Gingeropolous commented 5 years ago

This was originally discussed during one of the early brainstorming sessions about this idea. It was also recently brought to light during a discussion on #monero-research-lab IRC.

Basically, as I understand it, a potential ASIC / customized hardware could exploit the fact that some subset of the randomly generated programs could be easier to calculate than others. So, the mining program would just cycle through nonces looking for those nonces that create these easier programs, and then send these programs to to the specialized hardware to perform the calculation.

According to the pseudocode, PoW = Blake2b(K, R). So therefore the only criteria for a valid proof of work is that the RandomJS ran and produced some code, and that the hash of the code and solution has some characteristic that can be measured as difficulty.

What I'm wondering is if whether after step 3, we can include a check to see whether the randomly generated javascript program contains an equal distribution of all of the programming functions. For example, if a nonce produced a javascript program that was nothing but a series of addition functions, but the output of the whole thing was under the difficulty target, it would still be an invalid PoW because it didn't meet the criteria of having an assortment, equal distribution, ( something ) , of all of the available functions from the function space.

Basically, we just introduce a criteria for a valid PoW to include all different types of functions so that an ASIC wouldn't be able to exploit some easy subset.

ouillepouille commented 5 years ago

I don't grasp a lot of what's going on deep down, but looking at this from a higher-level perspective, maybe there's a way to add a step in the CPU miner's algorithm that uses a hash of the compiled bytecode ? If the JS engine outputs universal bytecode, add a step that takes into account a hash of that bytecode.

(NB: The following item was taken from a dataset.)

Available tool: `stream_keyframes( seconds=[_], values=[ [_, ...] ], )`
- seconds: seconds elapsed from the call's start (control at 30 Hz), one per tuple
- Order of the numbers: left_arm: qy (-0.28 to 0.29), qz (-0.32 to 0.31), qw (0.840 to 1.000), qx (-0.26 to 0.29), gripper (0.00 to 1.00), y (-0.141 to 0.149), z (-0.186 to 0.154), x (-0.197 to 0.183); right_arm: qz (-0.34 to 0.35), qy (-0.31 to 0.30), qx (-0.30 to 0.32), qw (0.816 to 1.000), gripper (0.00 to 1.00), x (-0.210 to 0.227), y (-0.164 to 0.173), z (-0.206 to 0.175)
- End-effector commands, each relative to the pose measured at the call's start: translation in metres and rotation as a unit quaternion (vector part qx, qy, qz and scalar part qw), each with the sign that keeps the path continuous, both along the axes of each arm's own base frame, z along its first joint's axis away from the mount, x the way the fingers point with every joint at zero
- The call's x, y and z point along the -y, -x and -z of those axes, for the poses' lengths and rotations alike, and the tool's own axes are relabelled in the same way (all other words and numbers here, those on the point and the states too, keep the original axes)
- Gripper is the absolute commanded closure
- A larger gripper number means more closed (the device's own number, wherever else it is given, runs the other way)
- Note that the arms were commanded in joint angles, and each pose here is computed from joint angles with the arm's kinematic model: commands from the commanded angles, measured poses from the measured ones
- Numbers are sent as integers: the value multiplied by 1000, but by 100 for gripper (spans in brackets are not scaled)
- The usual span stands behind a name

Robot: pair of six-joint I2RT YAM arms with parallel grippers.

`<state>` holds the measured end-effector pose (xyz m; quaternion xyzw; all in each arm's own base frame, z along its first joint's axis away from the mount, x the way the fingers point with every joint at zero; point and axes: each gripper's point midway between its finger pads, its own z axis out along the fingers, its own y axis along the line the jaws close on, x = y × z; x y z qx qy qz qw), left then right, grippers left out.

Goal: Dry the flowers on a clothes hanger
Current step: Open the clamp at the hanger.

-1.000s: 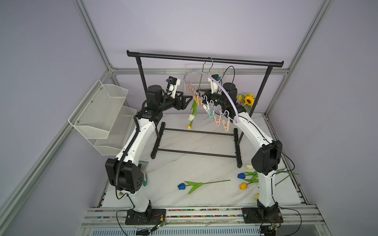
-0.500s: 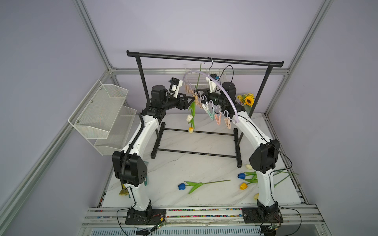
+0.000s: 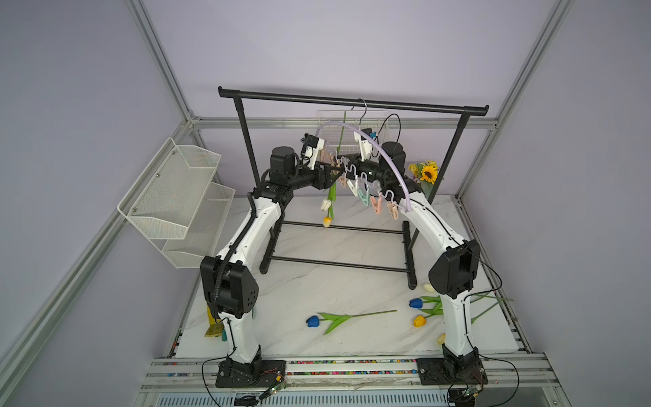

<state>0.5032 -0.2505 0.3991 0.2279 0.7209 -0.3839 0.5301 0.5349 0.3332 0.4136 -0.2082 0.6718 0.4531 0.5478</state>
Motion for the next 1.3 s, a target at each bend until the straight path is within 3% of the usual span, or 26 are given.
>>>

Then we have "proof of compilation"... Is such a thing possible ? I'll try peeking at the code's connection to the JS engine and see...

PS : I don't know if Tevador is still interested, but it's nice to see that others are ! I'm really looking forward to the Wownero integration/testing of this !

Gingeropolous commented 5 years ago

So I realize I am proposing to effectively flip the attack and incorporate it into the PoW itself. Instead of an ASIC designer making a miner that searches for easier calculations, we just have the PoW itself only use difficult calculations. And because we don't know which will be difficult, we just need to create the PoW so that it uses an element of each different class of function in a given PoW.

One way to do this would be that instead of the randomness creating a series of random functions, it instead creates the order of a given set of random functions.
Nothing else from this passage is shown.